第七章


  夕雾他们所搭的船已安抵唐土了,他们的交通工具换成马车,再过几日便可抵达新罗国。
  一顶华丽的马车内,风间夫人和夕雾面对面坐着,向来优雅端庄的风间夫人此刻却脸色灰败,盯着对面的夕雾厉声道:“我简直不敢相信……我一手调教出来的好女儿会做出这种事?夕雾,你一向是最端庄守礼的……到底是着了什么魔?竟会犯下这么不可饶恕的过错?天啊……我简直不敢想象……要如何向新罗皇太子交代?”暴风而的夜晚,北野耕平一直留在夕雾房里,隔天一大早,风间夫人担心女儿而来到夕雾的房间,看到了……夕雾和耕平竟共枕而眠?!这重大的打击令风间夫人差点昏过去!心脏病的宿疾也险些发作……
  北野耕平是天皇特派来护送她们母女到新罗的,如果不是怕将北野耕平半途遣返会引起天皇的疑惑,愤怒的风间夫人早把北野耕平扔进大海喂鲨鱼了!
  风间夫人一脸严厉地瞪着夕雾道:“从现在开始,我绝不准你和北野那混蛋有任何接触。不准跟他说话、不准和他在一起!要和他保持最遥远的距离、听到没有?!
  这几天你好好地给我反省忏悔,一到新罗后,马上和皇太子举行婚礼!”
  夕雾双手紧绞,小脸苍白地低声道:“娘……发生了这种事……你还要我嫁给新罗的皇太子?”
  “不嫁给皇太子你要嫁给谁?”风间夫人激动地吼着:“这件婚事是自你小时订下的,我们不能退婚,也承受不起退婚的耻辱!如果你是担心……落红的事……
  没关系,我有方法可以想的。娘一定要把你风风光光地嫁入皇家,成为足以母仪天下的太子妃!”
  夕雾凄凉地道:“娘,女儿一点也不想当什么太子妃……而且,这是欺骗呀!
  我的贞洁已给了耕平大哥,我不能再去欺骗皇太子……娘,女儿求您!成全我和耕平哥吧!我不要任何荣华富贵,只盼望能和心爱的人在一起,厮守至老。”
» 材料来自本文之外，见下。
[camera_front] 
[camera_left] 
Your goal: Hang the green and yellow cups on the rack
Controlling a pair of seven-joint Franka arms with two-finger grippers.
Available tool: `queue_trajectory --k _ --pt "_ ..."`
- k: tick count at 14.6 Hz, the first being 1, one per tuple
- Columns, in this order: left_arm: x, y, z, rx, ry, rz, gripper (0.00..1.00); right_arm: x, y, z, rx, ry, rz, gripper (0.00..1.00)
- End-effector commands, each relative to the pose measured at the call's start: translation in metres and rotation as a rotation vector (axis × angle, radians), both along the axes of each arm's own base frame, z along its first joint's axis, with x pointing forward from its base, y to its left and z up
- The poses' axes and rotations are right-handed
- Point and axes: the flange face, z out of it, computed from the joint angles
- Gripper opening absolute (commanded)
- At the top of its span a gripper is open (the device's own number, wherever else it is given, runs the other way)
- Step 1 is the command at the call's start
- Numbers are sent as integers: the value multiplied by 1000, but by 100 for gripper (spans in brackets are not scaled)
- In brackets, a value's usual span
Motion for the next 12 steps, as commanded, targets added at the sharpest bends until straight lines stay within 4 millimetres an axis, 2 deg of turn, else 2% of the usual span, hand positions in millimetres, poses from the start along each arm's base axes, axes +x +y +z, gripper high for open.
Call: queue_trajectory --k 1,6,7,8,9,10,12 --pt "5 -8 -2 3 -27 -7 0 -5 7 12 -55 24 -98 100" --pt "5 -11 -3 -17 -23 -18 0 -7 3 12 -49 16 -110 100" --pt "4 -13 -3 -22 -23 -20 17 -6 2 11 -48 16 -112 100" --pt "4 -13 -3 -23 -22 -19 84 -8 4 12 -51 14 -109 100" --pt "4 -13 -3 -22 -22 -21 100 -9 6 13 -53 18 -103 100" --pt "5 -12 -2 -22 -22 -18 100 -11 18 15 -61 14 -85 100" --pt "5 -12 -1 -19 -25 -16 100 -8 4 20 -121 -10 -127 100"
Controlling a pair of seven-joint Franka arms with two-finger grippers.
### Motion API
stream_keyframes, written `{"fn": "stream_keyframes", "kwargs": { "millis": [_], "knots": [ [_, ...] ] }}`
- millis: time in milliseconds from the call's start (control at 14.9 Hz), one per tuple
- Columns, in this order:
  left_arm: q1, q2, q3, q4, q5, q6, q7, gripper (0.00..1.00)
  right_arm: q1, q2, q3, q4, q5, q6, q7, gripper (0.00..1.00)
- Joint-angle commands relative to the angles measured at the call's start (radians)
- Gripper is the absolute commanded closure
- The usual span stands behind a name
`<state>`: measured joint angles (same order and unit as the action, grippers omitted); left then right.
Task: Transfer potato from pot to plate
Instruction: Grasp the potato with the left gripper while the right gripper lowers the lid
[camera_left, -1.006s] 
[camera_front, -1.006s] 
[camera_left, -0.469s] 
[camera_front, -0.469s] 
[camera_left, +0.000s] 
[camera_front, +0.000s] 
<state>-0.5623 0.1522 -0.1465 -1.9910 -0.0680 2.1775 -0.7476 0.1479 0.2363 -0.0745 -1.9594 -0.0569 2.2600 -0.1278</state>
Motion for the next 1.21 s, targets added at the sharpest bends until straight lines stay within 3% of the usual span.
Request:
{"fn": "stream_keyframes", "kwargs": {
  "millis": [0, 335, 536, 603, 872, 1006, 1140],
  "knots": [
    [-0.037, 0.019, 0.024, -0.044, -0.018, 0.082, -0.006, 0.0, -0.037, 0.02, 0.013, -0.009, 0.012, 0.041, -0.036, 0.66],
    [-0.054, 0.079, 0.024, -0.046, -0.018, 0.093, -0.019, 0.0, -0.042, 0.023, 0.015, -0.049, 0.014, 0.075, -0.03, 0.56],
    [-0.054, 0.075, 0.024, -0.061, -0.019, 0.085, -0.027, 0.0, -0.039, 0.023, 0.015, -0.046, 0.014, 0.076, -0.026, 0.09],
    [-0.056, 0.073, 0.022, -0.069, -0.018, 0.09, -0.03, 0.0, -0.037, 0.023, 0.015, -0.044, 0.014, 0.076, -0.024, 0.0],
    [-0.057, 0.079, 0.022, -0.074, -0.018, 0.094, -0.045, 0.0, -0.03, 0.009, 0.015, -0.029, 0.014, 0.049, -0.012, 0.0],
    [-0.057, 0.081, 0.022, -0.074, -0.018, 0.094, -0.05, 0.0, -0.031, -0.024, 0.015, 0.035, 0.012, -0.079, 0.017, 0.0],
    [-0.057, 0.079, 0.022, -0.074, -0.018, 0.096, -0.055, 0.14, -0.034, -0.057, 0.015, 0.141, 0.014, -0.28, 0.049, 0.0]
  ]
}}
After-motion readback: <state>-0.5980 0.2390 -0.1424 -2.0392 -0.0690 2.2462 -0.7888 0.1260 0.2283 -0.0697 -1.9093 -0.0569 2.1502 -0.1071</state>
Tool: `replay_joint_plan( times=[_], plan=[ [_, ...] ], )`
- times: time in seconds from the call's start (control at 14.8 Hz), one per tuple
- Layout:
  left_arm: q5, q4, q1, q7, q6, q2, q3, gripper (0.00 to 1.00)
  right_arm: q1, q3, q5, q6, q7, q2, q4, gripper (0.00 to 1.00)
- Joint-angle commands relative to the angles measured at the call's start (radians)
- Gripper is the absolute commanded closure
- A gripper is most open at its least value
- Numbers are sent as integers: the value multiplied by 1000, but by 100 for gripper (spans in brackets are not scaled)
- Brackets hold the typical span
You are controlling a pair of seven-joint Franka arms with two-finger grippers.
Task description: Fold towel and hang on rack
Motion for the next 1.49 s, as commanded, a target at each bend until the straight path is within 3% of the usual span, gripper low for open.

  “住口!”风间夫人勃然大怒道:“不准再提北野耕平这四个字!他凭什么娶你?升了官后了不起是三品大将,凭什么和新罗皇太子争夺你?夕雾,从小我就以最严谨的宫廷教育、宫廷礼仪来教导你,为的就是让你嫁入新罗皇室后不失仪态,让别人知道,我风间家的女儿果然仪态万千,天生的皇后命!娘为了你的幸福、费尽那么多苦心,你千万不要自毁前程呀!”
  泪珠滑下夕雾细致的脸庞,她哽咽道:“娘,您为什么要看轻耕平哥呢?他沉稳内敛、睿智而有担当,凭自己的实力,未满三十岁即晋升三品大将……以他的才能,将来必可晋升为一品大将!而且这些我全不在乎……娘,我真正在乎的是自己一生的幸福,能和心爱的人白首偕老,娘……请您也替女儿的幸福想一想吧……”
  风间夫人一听,更加怒不可遏:“你说的是什么话?难道娘会害你吗?我为你费了这么多心,这么辛苦地教育你,还不是希望你将来能过最好的日子!是,我知道北野耕平是学识过人,年纪轻轻便得到天皇的器重,但那又怎么样?他再怎么晋升,也比不上新罗的皇太子呀!夕雾,你马上就是现成的太子妃了,何必为了一区区小臣而放弃这么好的机会,硬把幸福往门外推呢?”“娘,真正能给我幸福的只有耕平哥……”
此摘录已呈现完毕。